La métropolisation apporte donc son lot d’incertitudes. Notamment celle du devenir de l’échelon communal : ne sera-t-il plus que l’exécutant des décisions de la métropole ? Comment réagiront les habitants et les représentants des petites communes comme Vizille, Champagnier ou Mont-Saint-Martin ?
Si bon nombre de questions restent pour l’heure en suspens, le débat est en tout cas bel est bien lancé.
Simon Challemet
La métropolisation, c’est quoi ?
La communauté d’agglomération grenobloise, qui réunit 49 communes et 440 000 habitants, prendra en janvier 2015 le statut de « métropole de droit commun », déjà porté par Bordeaux, Lille, Nantes, Strasbourg, Rennes, Rouen et Toulouse. La naissance de métropoles montre la volonté de l’État de moderniser l’action publique territoriale dans le but de rationaliser les dépenses publiques et de clarifier les compétences de chaque administration locale.

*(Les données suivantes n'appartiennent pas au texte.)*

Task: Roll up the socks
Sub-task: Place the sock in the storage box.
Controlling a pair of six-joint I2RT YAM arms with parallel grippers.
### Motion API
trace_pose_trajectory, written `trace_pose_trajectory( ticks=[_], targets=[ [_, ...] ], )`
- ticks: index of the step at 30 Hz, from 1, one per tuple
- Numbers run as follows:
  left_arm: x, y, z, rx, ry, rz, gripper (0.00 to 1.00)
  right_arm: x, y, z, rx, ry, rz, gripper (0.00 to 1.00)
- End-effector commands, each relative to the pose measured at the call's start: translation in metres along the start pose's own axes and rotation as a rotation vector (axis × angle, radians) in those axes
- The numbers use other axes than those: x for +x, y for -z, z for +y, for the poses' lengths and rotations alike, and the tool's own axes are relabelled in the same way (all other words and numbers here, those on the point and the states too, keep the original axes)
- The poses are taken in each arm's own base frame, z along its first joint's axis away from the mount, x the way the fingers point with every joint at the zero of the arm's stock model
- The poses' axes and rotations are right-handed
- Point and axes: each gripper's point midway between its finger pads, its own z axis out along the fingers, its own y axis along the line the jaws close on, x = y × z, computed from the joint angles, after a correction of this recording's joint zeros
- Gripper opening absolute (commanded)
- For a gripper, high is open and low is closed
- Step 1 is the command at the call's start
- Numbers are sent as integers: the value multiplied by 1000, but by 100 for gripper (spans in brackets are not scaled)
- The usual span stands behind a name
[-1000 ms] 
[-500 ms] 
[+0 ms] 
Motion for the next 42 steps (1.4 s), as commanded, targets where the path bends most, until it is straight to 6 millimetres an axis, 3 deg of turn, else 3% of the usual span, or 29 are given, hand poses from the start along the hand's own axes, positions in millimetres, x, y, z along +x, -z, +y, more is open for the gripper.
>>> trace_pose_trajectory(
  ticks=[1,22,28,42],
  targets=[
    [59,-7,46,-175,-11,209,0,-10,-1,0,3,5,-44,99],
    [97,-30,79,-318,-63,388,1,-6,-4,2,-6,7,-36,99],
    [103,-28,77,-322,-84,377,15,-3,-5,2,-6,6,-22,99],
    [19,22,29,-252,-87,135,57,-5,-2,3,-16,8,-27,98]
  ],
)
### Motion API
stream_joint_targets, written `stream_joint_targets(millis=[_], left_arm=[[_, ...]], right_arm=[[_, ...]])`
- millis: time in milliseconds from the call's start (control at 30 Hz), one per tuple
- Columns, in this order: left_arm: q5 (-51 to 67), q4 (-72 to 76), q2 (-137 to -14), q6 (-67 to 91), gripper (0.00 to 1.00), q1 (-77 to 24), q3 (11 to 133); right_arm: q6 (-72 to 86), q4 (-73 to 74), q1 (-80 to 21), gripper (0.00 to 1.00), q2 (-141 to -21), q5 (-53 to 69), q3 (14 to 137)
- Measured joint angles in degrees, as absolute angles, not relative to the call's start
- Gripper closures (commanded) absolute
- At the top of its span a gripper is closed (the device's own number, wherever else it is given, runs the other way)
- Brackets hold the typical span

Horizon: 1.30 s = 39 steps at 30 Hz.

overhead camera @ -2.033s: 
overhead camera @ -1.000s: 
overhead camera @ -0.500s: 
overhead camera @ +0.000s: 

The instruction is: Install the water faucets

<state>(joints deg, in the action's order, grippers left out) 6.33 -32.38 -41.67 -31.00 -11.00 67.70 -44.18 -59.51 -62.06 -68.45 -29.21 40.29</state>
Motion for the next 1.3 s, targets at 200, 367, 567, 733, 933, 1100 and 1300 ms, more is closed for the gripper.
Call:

La métropolisation entraînerait également une mutualisation des services et leur distribution plus harmonisée sur le territoire de l’intercommunalité. Le statut de métropole permet à cette dernière d’exercer des compétences étatiques, régionales ou départementales si l’État, les régions et les départements concernés ont donné leurs accords préalables.
La métropole sera dirigée par le conseil communautaire, composé des représentants élus de chaque commune et dont l’un d’eux sera élu Président.